» Problem details:
Using the entries that follow, collect the lines where the word "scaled" appears.

» Supplied information:
_____
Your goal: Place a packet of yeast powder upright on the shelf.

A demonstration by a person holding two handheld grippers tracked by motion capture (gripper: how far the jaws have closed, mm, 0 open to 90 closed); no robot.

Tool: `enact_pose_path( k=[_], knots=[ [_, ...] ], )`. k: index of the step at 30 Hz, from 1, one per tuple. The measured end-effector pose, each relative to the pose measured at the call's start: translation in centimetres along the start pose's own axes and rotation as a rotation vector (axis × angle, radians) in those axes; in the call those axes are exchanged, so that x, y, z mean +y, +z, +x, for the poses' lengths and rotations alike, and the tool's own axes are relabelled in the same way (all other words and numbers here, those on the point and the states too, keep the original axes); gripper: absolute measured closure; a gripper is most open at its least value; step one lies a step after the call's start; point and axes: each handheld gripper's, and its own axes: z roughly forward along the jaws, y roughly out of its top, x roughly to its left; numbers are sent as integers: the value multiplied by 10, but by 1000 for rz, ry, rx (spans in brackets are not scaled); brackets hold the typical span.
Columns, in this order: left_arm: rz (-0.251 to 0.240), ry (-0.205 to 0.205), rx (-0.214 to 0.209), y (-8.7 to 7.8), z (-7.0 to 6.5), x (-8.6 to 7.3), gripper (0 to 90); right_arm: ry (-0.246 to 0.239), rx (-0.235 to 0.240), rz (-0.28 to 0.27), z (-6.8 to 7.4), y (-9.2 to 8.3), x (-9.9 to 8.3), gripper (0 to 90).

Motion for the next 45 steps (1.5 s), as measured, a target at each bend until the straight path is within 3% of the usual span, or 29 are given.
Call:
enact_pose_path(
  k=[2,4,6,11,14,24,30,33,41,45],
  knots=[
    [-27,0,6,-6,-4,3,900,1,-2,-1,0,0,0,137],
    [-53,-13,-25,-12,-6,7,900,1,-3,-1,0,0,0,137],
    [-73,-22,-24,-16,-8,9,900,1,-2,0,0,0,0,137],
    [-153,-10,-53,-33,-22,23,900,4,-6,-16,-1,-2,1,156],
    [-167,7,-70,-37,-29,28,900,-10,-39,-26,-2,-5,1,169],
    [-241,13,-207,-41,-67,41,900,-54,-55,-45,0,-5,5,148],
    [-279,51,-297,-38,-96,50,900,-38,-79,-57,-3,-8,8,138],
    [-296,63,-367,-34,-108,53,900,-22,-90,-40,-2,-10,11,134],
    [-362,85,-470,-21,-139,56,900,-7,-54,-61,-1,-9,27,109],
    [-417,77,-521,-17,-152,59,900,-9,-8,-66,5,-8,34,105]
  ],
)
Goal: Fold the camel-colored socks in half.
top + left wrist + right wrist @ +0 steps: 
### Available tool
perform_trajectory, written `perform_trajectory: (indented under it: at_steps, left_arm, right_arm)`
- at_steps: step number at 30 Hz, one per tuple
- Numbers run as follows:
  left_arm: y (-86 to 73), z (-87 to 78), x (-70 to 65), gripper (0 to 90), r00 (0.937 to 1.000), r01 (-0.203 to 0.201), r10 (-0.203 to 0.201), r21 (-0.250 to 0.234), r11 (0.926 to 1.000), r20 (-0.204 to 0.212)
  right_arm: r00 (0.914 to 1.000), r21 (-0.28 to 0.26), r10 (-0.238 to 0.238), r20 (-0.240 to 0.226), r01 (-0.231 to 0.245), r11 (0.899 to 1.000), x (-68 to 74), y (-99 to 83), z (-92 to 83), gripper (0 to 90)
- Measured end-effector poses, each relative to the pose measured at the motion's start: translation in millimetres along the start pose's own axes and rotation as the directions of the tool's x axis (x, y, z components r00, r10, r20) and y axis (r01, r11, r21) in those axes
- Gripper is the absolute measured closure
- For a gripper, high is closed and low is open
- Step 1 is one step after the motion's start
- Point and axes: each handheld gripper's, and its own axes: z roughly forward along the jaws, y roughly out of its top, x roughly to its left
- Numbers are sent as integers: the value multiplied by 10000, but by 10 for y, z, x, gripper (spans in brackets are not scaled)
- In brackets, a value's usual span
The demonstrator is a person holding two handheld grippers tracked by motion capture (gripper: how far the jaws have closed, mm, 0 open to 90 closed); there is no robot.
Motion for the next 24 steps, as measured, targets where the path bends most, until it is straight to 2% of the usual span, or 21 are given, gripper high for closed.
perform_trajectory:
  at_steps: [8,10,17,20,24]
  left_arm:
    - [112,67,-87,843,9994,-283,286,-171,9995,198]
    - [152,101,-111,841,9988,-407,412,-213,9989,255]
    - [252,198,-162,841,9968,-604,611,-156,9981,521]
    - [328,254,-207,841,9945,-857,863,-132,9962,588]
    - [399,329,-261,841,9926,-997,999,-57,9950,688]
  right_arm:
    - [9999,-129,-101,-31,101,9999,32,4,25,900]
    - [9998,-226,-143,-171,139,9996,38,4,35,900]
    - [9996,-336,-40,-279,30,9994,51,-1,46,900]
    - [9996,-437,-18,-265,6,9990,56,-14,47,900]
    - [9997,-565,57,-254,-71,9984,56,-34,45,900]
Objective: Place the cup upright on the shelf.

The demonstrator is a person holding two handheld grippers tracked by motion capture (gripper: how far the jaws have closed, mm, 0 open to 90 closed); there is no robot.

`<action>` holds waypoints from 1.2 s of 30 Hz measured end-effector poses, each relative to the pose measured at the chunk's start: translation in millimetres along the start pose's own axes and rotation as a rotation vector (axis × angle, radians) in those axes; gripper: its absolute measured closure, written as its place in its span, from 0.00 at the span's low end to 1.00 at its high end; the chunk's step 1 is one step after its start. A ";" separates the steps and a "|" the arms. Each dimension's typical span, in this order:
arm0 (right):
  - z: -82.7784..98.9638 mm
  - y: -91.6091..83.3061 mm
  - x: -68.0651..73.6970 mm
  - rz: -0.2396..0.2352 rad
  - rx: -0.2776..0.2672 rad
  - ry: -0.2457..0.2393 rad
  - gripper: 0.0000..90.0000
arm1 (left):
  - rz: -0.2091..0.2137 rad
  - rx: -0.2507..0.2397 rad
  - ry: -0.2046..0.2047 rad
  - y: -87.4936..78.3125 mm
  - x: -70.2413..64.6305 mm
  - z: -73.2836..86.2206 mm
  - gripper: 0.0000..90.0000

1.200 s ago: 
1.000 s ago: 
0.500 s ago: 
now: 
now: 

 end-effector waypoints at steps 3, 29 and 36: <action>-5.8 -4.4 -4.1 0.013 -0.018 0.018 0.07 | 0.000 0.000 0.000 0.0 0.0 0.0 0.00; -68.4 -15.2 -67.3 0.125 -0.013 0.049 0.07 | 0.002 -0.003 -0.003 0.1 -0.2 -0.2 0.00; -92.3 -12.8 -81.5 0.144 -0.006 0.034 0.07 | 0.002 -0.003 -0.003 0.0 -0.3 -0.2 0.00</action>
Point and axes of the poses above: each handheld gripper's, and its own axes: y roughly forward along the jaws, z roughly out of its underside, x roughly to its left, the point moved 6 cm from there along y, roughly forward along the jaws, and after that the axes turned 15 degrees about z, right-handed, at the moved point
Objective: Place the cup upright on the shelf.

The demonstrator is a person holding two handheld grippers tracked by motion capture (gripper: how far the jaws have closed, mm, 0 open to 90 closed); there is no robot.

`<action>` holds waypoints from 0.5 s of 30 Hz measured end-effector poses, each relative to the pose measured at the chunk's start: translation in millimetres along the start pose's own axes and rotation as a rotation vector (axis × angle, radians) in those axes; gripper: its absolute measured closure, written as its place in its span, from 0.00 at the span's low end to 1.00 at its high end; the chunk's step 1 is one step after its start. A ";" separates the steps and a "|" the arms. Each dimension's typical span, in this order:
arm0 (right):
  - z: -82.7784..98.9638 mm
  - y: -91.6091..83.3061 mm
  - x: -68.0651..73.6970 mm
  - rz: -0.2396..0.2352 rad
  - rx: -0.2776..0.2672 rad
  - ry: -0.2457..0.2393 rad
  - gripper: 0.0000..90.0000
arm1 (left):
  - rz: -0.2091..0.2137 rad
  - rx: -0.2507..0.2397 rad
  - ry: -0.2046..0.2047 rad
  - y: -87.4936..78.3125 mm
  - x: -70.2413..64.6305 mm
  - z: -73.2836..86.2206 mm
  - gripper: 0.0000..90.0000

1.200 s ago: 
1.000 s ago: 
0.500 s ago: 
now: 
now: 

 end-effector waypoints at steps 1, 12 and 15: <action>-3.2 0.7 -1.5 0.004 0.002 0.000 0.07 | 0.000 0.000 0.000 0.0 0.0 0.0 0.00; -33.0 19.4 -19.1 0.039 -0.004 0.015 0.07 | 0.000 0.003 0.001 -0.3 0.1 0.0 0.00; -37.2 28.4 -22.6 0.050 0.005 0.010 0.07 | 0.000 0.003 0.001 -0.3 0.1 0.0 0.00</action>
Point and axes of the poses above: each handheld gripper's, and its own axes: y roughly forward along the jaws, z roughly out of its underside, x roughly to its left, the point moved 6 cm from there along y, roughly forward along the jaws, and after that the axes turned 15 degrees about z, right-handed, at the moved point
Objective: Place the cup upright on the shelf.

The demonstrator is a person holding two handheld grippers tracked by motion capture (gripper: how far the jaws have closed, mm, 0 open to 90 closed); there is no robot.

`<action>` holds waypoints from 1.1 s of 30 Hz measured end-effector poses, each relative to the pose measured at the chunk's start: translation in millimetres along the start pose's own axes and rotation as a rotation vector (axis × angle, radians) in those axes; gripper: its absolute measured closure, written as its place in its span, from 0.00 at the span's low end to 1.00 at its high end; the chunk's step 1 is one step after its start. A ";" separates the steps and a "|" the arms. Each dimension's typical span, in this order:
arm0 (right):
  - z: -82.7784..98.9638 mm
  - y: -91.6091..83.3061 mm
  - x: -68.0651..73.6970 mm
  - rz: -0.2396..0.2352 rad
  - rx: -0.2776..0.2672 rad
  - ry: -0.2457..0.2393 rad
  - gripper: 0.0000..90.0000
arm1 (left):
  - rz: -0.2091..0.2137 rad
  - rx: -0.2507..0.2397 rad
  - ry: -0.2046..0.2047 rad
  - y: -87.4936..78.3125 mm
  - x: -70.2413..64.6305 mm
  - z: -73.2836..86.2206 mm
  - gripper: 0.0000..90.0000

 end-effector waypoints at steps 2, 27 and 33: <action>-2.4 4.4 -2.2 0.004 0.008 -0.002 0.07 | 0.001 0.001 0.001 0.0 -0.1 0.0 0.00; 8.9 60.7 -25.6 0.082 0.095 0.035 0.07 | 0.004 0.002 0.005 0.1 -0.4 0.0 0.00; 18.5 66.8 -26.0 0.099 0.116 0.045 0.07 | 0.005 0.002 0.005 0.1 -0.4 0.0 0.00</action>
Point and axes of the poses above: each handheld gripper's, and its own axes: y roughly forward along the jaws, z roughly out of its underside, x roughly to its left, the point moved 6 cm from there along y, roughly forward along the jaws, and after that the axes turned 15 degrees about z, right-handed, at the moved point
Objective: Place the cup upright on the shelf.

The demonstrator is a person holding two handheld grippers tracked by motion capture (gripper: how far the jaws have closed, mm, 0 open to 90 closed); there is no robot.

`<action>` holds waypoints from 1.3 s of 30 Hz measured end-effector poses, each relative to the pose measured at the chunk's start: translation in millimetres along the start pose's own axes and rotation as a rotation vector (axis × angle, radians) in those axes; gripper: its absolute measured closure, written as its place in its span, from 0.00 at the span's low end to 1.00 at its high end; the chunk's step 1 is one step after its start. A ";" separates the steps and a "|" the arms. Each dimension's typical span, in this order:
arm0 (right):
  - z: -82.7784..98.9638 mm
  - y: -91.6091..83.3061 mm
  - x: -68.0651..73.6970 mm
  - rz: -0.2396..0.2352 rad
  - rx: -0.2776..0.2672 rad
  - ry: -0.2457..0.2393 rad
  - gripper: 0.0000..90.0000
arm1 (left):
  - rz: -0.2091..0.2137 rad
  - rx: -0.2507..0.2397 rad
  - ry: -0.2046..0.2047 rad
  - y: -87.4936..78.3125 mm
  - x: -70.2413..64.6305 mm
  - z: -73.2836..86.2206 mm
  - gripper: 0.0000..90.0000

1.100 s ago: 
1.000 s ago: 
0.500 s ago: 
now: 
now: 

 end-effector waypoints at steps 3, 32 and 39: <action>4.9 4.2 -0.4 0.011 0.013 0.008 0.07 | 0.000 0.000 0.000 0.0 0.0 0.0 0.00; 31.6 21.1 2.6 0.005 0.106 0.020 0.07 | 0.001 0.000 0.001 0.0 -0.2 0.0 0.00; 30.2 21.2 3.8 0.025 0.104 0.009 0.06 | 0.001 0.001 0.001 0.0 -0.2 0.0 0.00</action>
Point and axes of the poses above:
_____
» Task result:
Tool: `enact_pose_path( k=[_], knots=[ [_, ...] ], )`. k: index of the step at 30 Hz, from 1, one per tuple. The measured end-effector pose, each relative to the pose measured at the call's start: translation in centimetres along the start pose's own axes and rotation as a rotation vector (axis × angle, radians) in those axes; in the call those axes are exchanged, so that x, y, z mean +y, +z, +x, for the poses' lengths and rotations alike, and the tool's own axes are relabelled in the same way (all other words and numbers here, those on the point and the states too, keep the original axes); gripper: absolute measured closure; a gripper is most open at its least value; step one lies a step after the call's start; point and axes: each handheld gripper's, and its own axes: z roughly forward along the jaws, y roughly out of its top, x roughly to its left; numbers are sent as integers: the value multiplied by 10, but by 1000 for rz, ry, rx (spans in brackets are not scaled); brackets hold the typical span.
- Numbers are sent as integers: the value multiplied by 10000, but by 10 for y, z, x, gripper (spans in brackets are not scaled)

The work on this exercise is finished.